Answer to Question 1
ANSWER: Student answers may vary, but include one of the following examples.
1) During the winter, a series of cold polar or arctic outbreaks may travel across the United States so quickly that warm air is unable to develop ahead of the front. In this case, frigid arctic air associated with an arctic front usually replaces cold polar air, and a drop in temperature is the only indication that a front has moved through your area. Along the West Coast, the Pacific Ocean modifies the air so much that typical cold fronts are not seen. In fact, as a cold front moves inland from the Pacific Ocean, the surface temperature contrast across the front may be quite small. Topographic features usually distort the wind pattern so much that locating the position of the front and the time of its passage is exceedingly difficult. In this case, the pressure tendency is the most reliable indication of a frontal passage.

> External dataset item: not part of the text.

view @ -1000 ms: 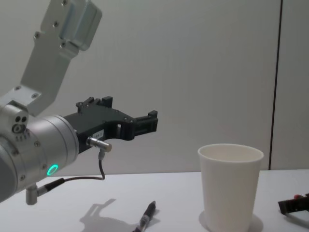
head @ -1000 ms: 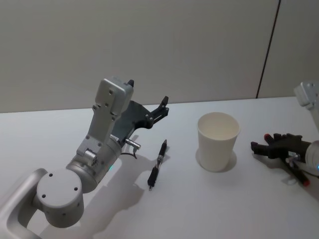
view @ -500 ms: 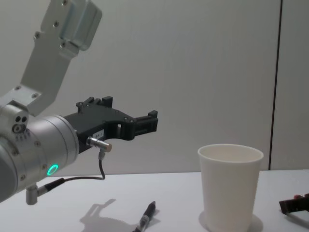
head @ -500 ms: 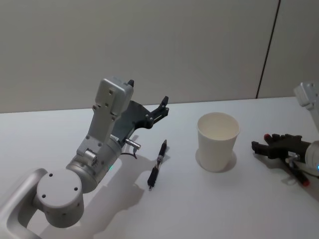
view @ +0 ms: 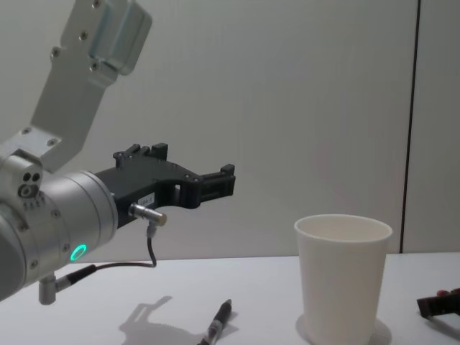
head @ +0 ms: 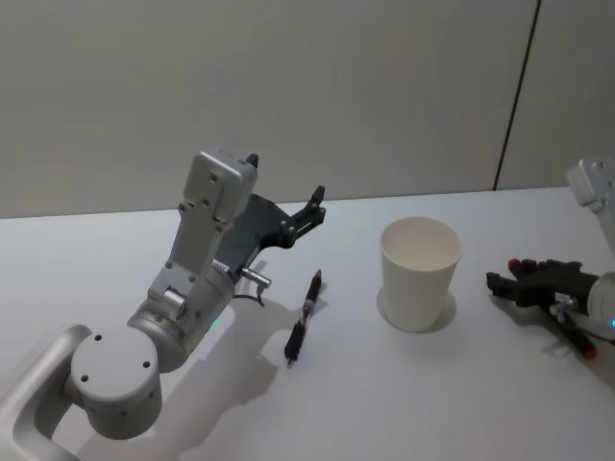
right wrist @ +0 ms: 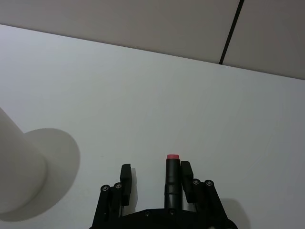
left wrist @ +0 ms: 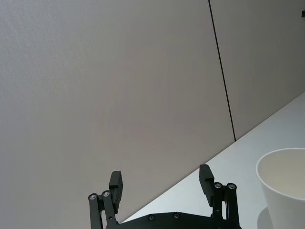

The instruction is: Place the pen into the pen holder.

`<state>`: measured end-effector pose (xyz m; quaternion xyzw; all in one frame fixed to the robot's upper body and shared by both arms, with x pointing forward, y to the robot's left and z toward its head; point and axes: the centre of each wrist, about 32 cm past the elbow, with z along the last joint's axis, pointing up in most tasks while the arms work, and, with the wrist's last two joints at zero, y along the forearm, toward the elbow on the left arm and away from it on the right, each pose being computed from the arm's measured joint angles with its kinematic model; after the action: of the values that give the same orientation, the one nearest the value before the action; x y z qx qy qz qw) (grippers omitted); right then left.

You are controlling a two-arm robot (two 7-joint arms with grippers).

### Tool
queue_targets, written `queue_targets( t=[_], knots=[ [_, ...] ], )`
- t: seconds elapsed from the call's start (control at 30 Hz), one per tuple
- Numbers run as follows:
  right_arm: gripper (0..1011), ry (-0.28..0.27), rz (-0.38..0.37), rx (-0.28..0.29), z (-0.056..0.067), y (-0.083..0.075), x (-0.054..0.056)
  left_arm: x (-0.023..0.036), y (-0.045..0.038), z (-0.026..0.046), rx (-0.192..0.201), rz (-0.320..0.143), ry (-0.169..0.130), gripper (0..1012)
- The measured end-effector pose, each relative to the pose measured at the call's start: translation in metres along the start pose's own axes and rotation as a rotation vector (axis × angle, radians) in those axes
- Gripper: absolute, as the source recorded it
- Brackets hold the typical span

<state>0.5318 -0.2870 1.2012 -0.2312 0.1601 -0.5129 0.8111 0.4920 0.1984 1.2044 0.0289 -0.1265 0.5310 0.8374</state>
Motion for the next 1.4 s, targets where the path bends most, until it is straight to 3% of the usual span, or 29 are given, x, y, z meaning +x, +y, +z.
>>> queue_targets(
  t=[1.4],
  knots=[
    [352, 0.000, 0.000, -0.002, -0.0002, 0.0002, -0.0001, 0.0000, 0.0000, 0.0000, 0.000, 0.000, 0.000, 1001]
  ],
)
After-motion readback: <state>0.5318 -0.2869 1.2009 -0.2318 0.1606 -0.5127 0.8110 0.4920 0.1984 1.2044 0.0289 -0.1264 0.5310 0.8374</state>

2) In some instances along the West Coast, an approaching cold front (or upper-level trough) will cause cool marine air at the surface to surge into coastal and inland valleys. The cool air (which is often accompanied by a wind shift) may produce a sharp drop in air temperature. This may give the impression that a rather strong cold front has moved through, when in reality, the front may be many kilometers offshore.

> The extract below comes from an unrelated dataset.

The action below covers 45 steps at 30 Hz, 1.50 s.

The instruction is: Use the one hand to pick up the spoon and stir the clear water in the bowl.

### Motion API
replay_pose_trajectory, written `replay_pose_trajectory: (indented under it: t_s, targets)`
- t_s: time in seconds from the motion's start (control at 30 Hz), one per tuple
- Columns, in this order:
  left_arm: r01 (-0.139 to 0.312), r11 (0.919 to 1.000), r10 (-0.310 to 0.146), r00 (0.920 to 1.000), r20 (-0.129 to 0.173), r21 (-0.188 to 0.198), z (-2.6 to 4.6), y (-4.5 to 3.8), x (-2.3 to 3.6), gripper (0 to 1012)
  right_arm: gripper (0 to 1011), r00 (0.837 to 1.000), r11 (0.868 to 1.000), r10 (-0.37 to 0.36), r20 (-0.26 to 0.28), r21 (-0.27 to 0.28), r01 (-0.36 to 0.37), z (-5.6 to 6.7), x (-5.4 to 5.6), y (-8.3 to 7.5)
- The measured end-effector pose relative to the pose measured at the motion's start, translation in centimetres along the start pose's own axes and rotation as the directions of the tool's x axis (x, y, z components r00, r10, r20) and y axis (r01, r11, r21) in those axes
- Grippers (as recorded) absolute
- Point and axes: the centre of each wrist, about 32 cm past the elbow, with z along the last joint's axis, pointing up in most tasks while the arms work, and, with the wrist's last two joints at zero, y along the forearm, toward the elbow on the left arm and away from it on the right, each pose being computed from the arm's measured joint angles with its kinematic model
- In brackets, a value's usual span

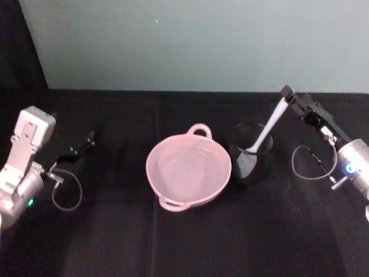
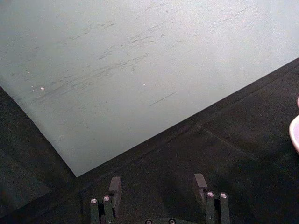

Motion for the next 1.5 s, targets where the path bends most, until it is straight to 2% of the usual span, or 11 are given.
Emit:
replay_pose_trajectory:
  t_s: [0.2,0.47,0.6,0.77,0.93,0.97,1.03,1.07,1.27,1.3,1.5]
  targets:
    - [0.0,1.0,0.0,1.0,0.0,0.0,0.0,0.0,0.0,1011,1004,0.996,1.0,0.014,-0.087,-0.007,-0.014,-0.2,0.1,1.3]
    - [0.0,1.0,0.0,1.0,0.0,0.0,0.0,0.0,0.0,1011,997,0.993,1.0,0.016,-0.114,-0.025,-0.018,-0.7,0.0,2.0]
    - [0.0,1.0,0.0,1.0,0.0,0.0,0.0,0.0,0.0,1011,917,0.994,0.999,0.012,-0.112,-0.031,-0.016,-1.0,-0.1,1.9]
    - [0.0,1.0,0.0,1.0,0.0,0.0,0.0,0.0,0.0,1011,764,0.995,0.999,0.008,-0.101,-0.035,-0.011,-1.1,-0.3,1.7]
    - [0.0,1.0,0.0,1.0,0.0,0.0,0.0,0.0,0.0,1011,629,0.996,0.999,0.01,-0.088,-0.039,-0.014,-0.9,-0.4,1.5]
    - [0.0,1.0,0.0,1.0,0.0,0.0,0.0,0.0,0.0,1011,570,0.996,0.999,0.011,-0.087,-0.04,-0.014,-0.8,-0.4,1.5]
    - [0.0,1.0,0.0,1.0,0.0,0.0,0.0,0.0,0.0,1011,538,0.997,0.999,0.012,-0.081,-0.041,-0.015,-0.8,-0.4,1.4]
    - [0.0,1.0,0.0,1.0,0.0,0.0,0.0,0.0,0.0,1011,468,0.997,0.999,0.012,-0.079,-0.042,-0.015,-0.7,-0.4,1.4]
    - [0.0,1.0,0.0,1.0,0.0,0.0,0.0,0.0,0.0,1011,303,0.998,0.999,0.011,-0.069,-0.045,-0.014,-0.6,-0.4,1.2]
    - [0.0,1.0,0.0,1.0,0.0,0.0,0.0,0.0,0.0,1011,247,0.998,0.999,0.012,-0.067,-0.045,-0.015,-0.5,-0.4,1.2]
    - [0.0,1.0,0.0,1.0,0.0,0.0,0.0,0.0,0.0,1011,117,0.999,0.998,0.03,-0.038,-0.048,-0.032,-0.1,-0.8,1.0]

3) Cold fronts usually move toward the south, southeast, or east. But sometimes they will move southwestward. In New England, this movement occurs when northeasterly surface winds, blowing clockwise around an anticyclone centered to the north over Canada, push a cold front southwestward, often as far south as Boston. Because the cold front moves in from the east, or northeast, it is known as a back door cold front. As the front passes, westerly surface winds usually shift to easterly or northeasterly and temperatures drop as moist maritime polar air flows in off the Atlantic Ocean.
Answer to Question 2
ANSWER: When a very cold air mass moves out of Canada into the United States the flow aloft is meridional and the upper-level pattern is wavy. Hence, the northerly winds aloft direct a cold air mass into one part of the United States while, at the same time, the southerly winds aloft direct a warm air mass into another portion of the United States.